Moral intelligence is lived out through the presence of the moral laws of conscience, namely the 10 Cosmic Laws or Commandments (along with the Three Vows of obedience, poverty, and chastity existing in all traditions, emphasized in Christianity). These laws link us directly with Divine Consciousness or God. The moral laws and vows allow us to live sane, sober, loving, and truthful relationships with each other and our source of Origin. They incorporate the intelligence of the Absolute One Mind, living Its presence on Earth through us as servants of this Divine function. If we so choose, God fulfills itself through us as the time-space physical expression of this sublime force.

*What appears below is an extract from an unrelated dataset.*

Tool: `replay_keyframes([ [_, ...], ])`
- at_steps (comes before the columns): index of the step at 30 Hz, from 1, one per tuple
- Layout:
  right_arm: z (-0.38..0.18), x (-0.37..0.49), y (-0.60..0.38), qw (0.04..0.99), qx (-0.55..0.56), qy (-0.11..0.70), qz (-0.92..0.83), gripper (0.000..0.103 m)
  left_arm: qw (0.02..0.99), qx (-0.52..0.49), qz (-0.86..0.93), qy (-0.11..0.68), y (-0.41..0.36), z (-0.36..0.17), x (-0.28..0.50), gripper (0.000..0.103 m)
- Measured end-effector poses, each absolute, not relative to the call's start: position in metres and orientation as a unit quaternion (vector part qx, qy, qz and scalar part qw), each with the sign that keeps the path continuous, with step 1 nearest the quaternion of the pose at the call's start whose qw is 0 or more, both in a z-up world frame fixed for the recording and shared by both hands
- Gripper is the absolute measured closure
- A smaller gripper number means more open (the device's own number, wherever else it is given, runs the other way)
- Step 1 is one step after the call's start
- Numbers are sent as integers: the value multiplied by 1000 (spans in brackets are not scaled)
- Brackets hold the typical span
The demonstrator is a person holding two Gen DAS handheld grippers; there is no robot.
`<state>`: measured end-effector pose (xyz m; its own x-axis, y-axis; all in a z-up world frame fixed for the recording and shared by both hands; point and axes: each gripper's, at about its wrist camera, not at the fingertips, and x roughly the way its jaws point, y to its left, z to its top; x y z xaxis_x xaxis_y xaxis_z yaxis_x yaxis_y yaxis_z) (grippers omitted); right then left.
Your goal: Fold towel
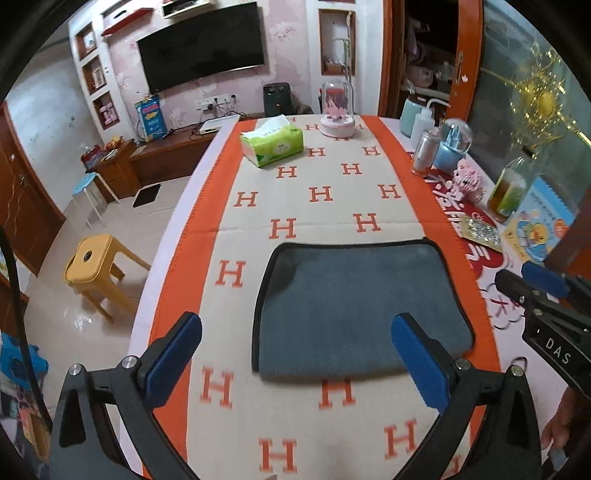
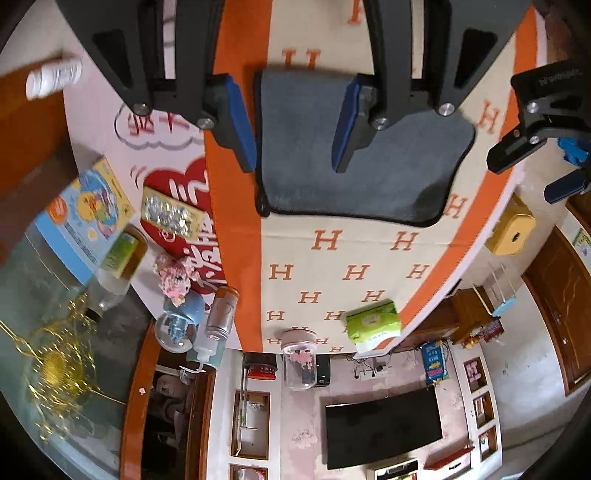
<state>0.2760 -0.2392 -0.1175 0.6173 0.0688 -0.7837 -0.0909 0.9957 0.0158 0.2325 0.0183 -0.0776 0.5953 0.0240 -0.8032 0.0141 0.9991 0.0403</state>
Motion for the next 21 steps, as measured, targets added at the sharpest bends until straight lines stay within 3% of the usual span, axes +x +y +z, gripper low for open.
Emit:
replay_keyframes([
  [16, -71, 158, -254, 907, 15, 412, 80, 60, 908, -24, 33, 417, 27, -18, 94, 1],
  [21, -57, 127, -259, 913, 17, 397, 88, 48, 913, -14, 33, 407, 15, -1, 66, 1],
])
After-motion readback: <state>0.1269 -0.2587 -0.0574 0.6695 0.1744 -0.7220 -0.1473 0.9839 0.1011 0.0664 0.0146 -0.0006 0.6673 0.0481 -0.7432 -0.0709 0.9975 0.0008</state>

Of course there are conscious, intelligent souls who don’t choose to make morally intelligent decisions. No judgments of them are required here. Whether one lives by these laws is neither good nor bad, right nor wrong, as these are not man-made standards. Every choice brings its own consequences that can serve constructive or destructive ends for oneself or for others. In spiritual life, sin means to miss the mark, or error. All of us make errors, and we all have the opportunity to correct these errors in this moment.
While the first five Laws deal mainly with our relationship to the Divine, the second five refer to our relationships with each other:
#6 – Don’t murder/preserve life.
#7 – Don’t commit adultery/ maintain a purity of life, e.g., physically, emotionally, mentally and socially; maintain a pure spiritual path and practice. Avoid polluting, contaminating, and mixing (e.g., taking chemotherapy and herbs at the same time) so as not to weaken the original substance (“watering the wine”), or putting two different operating systems into the computer at the same time.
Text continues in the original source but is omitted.